##### Records shown #####

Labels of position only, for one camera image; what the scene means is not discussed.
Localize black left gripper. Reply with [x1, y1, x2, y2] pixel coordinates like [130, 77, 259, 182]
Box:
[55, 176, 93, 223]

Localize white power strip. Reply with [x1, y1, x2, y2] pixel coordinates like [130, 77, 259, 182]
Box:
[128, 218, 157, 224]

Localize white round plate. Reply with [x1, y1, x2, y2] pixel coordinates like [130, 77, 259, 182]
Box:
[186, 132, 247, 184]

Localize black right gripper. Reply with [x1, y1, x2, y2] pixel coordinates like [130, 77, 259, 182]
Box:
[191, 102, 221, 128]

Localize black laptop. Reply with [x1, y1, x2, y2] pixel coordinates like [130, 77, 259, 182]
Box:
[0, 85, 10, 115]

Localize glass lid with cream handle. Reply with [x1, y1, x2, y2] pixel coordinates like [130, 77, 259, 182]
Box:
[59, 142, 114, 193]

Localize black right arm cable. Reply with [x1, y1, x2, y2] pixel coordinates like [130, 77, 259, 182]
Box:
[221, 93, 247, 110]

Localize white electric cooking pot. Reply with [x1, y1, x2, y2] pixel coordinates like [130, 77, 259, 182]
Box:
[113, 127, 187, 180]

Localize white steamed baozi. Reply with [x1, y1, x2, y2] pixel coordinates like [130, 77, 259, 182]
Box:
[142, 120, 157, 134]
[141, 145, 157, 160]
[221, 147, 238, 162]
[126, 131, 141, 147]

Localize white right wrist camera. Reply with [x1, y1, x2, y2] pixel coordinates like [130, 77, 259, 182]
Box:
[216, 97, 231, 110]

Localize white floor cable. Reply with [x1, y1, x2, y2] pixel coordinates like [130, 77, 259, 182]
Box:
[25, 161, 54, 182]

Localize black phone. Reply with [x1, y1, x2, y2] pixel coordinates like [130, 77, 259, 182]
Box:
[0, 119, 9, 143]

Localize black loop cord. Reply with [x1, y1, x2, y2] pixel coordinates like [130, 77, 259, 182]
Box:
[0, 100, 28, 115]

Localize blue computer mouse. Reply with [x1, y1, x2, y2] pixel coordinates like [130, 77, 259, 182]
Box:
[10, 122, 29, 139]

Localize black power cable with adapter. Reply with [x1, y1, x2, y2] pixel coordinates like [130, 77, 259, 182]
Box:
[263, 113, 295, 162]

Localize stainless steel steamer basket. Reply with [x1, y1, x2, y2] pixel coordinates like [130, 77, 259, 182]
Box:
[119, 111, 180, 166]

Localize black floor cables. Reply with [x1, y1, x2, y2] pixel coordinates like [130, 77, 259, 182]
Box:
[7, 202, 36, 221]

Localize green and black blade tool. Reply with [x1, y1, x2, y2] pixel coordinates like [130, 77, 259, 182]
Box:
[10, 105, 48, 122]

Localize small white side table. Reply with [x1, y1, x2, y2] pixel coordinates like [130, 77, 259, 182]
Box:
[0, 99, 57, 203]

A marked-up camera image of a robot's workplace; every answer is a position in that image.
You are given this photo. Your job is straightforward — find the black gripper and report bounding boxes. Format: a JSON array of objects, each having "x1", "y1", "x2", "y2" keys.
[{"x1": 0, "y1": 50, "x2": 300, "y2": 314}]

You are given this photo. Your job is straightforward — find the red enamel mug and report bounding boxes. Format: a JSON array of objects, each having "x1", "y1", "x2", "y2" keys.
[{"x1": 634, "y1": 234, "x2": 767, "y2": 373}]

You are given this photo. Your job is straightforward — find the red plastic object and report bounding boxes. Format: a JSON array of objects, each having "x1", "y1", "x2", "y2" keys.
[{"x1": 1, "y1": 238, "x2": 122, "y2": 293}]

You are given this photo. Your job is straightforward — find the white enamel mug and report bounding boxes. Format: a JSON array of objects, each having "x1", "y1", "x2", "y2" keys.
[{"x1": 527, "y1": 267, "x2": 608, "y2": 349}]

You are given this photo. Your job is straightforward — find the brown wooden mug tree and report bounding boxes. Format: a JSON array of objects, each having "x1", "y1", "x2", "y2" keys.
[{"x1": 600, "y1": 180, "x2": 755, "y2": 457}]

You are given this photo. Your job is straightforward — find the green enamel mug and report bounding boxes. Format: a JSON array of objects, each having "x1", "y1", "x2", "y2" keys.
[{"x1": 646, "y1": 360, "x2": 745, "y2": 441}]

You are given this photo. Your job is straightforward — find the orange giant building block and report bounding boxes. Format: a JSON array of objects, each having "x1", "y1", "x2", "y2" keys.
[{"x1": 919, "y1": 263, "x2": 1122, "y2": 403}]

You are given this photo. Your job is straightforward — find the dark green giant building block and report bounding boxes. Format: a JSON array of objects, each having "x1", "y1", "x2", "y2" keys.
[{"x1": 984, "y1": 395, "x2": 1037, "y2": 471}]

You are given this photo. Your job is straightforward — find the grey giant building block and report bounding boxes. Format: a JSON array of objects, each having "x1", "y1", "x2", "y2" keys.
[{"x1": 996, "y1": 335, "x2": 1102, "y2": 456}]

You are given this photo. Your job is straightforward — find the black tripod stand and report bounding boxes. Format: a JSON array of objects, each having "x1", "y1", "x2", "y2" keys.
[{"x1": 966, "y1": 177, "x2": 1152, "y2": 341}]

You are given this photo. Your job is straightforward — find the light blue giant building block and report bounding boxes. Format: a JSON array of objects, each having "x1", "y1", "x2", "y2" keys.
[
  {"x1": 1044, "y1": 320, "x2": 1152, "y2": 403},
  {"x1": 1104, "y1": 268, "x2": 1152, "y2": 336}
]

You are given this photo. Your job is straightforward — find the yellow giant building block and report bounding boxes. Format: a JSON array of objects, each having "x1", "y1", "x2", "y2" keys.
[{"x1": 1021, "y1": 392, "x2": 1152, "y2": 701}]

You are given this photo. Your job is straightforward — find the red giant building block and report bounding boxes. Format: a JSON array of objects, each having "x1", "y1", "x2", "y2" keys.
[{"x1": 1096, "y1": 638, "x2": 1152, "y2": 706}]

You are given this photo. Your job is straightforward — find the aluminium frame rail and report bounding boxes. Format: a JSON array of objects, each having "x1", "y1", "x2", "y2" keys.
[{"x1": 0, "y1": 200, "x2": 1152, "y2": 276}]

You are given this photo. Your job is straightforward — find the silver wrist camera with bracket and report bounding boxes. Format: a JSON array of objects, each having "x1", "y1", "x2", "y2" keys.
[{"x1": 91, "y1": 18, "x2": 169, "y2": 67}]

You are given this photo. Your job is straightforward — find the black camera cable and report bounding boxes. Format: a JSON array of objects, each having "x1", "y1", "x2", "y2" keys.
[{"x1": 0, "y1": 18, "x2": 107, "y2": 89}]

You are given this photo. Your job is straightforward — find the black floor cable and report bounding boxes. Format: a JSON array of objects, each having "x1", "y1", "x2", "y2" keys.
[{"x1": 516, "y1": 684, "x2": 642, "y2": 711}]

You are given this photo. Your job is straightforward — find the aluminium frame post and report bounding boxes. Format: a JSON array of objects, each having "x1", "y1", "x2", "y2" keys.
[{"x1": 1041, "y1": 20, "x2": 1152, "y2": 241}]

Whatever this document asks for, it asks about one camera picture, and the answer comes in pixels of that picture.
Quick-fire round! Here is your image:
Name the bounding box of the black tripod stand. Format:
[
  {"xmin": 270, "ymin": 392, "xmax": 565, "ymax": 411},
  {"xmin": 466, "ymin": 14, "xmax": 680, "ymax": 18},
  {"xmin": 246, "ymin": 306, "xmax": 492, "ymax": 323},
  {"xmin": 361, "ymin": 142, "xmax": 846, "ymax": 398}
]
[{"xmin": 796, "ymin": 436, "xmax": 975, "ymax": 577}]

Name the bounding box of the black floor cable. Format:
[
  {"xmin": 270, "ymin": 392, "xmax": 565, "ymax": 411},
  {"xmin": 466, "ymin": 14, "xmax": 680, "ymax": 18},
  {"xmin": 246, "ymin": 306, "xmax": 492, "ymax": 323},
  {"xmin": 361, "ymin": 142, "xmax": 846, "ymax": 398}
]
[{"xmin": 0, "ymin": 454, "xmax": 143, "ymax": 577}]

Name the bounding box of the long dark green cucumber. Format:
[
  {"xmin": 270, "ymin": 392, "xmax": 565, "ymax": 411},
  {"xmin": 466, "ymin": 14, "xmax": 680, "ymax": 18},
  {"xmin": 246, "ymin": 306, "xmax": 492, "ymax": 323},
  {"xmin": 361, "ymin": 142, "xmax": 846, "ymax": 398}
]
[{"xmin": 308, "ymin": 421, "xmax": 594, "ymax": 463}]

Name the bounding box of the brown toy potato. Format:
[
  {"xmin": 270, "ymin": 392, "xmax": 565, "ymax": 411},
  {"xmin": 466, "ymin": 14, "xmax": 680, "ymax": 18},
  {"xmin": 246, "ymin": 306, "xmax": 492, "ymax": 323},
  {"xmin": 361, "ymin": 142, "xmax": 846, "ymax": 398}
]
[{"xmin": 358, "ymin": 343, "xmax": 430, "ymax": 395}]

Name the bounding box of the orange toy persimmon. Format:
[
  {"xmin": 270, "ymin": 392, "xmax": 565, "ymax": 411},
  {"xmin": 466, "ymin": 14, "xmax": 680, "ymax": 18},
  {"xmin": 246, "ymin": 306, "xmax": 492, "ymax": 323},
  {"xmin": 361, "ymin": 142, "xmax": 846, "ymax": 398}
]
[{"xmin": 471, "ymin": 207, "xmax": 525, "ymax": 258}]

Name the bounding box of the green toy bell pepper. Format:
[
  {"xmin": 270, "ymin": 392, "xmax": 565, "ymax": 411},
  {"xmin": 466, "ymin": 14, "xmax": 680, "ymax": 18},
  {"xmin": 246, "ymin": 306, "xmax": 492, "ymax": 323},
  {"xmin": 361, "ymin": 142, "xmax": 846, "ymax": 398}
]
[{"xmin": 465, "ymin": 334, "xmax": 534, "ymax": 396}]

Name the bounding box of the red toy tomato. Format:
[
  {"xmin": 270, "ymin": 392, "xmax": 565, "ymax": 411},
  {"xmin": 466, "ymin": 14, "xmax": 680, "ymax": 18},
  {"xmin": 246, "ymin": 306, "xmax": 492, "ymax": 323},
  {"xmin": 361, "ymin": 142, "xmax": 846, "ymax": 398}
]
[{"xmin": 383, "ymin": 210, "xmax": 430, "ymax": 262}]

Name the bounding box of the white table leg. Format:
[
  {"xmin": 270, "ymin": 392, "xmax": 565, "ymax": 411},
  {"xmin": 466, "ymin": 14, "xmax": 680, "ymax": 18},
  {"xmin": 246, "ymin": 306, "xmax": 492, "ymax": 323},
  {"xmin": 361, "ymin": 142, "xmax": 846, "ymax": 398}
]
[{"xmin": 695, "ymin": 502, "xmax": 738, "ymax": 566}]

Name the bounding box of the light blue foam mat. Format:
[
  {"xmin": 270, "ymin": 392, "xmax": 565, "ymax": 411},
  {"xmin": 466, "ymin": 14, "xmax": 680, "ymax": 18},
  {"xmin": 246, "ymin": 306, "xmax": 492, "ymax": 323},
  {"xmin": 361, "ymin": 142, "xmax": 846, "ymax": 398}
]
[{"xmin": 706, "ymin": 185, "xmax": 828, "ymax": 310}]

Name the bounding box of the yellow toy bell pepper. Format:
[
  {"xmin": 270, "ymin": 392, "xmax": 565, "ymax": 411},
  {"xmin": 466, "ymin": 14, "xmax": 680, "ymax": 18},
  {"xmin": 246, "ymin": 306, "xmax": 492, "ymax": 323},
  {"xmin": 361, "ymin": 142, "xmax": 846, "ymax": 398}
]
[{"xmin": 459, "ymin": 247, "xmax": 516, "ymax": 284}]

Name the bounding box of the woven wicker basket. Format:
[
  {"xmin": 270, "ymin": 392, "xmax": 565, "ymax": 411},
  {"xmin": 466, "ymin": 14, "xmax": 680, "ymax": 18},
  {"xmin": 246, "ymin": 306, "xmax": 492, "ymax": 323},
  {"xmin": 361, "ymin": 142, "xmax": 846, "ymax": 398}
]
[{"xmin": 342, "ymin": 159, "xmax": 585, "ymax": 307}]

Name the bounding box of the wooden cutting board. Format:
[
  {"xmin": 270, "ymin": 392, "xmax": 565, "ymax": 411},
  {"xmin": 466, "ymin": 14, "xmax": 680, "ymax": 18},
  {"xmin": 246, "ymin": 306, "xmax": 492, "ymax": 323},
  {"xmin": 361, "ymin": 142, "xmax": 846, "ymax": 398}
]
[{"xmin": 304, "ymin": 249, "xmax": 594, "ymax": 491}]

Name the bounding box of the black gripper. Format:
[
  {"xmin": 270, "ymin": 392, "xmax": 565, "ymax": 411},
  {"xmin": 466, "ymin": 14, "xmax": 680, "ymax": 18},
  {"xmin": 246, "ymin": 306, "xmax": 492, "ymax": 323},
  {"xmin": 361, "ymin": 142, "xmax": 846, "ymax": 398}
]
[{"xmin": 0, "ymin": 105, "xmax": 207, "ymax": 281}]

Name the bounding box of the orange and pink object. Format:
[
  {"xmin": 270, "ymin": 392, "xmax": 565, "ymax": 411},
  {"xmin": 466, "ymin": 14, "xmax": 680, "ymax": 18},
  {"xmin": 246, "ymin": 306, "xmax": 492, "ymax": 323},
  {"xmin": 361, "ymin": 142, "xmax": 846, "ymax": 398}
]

#####

Work instruction:
Count up the lines in the entries that hold "answer", and respond with that count and no other text.

Response to the exercise:
2